We went through phases during the season. Our emphasis went from moss agate to petrified wood to red, yellow and orange jasper to black agate and then to tube agate. We used former good hunting spots as starting points and then expanded our searching to the ridges, gullies and mountains around them. Several of the days were almost rockless as we found very little for half the day before we happened on to a “hot spot” or we went back to the original spot for few good rocks.
We also rehunted areas we had led groups in previous years where we found very small pockets of outstanding material. Areas classified as “over picked” produced some of our best pieces of tube and moss agates and we found chisels, soda cans and other things left or lost by rock hunters many years ago.

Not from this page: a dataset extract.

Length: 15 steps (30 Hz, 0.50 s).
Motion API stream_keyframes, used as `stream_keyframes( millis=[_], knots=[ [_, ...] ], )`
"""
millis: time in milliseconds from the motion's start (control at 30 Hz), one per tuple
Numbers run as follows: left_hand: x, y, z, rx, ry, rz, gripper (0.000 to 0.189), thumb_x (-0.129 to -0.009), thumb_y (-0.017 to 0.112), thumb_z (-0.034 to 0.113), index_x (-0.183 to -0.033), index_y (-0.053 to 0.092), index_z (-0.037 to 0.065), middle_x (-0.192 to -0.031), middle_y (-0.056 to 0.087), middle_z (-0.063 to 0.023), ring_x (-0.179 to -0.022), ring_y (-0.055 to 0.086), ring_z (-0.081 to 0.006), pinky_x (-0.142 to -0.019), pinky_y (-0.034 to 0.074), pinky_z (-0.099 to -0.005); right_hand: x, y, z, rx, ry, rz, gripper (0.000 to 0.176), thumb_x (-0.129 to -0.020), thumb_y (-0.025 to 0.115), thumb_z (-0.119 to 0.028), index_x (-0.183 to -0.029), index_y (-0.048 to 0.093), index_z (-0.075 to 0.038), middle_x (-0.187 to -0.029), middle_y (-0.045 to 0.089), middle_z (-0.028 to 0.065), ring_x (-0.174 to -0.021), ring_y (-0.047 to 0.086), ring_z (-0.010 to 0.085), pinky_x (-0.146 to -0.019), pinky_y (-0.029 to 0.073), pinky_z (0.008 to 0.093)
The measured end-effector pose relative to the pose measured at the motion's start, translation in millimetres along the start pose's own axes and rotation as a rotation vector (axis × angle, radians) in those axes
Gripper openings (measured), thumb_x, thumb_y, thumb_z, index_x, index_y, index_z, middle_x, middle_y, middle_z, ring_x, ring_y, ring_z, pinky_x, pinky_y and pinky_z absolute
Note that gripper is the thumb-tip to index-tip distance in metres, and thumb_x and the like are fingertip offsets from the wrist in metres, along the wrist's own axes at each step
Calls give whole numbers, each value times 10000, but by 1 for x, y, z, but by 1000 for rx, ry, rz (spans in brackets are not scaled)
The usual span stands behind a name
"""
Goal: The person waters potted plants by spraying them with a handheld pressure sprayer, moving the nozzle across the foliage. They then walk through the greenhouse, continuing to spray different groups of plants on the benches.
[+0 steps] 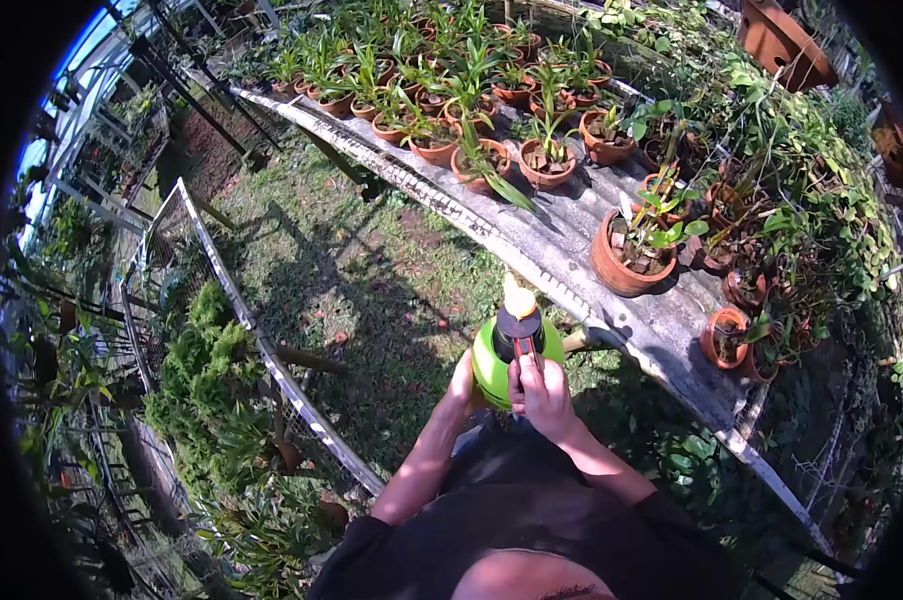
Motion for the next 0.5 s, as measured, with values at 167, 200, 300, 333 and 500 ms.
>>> stream_keyframes(
  millis=[167, 200, 300, 333, 500],
  knots=[
    [-8, -6, 20, 103, 167, 94, 466, -993, 207, 367, -1269, 488, 117, -1150, 599, -77, -1011, 598, -213, -840, 515, -385, -29, -3, 10, 45, 102, -87, 326, -998, 357, -289, -799, 450, -47, -566, 380, -20, -456, 360, 68, -428, 330, 230],
    [-8, 0, 24, 98, 164, 102, 498, -985, 209, 396, -1282, 480, 101, -1183, 588, -93, -1045, 588, -228, -879, 494, -392, -35, -6, 7, 55, 87, -87, 329, -999, 354, -294, -804, 450, -46, -565, 378, -20, -457, 360, 68, -426, 329, 232],
    [-26, 11, 34, 0, 141, 90, 566, -976, 208, 447, -1314, 454, 65, -1249, 563, -131, -1115, 567, -249, -955, 455, -400, -48, -24, 5, -44, 98, -83, 327, -1000, 362, -313, -824, 452, -53, -564, 382, -24, -441, 345, 58, -415, 314, 222],
    [-36, 16, 36, -11, 143, 24, 553, -985, 204, 435, -1321, 442, 66, -1236, 567, -132, -1101, 575, -233, -933, 471, -392, -51, -28, 5, -153, 169, -68, 324, -999, 367, -317, -824, 453, -57, -564, 385, -24, -436, 338, 54, -411, 308, 218],
    [-90, 29, 33, -106, 95, -49, 610, -962, 260, 507, -1314, 442, 45, -1192, 597, -114, -1033, 610, -184, -846, 515, -356, -72, -66, -26, -123, 64, 47, 338, -998, 358, -311, -786, 434, -60, -529, 366, -19, -404, 318, 55, -381, 285, 215]
  ],
)
Point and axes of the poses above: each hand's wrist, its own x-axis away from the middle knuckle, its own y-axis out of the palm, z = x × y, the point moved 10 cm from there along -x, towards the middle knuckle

As we loaded our tools in the truck on Wednesday, snow began falling once again and continued until we got home. We left with bare ground Wednesday morning and came back to four inches of white covering everything.
“What a trip and we got some great stuff,” said Mike as we unloaded. “But you know what? It may not be our last one of the season. If it warms up enough to make the south slopes bare again we could still go – one more time.”
It was a great way to “social distance” during a summer and fall for a person who loves the outdoors and nature. If that was the last rock hunting trip hunting for 2020, I will dedicate five hours a week searching for new places for next summer by researching expired claim logs, old scoutmaster journals and looking for old rockhound’s notes and maps.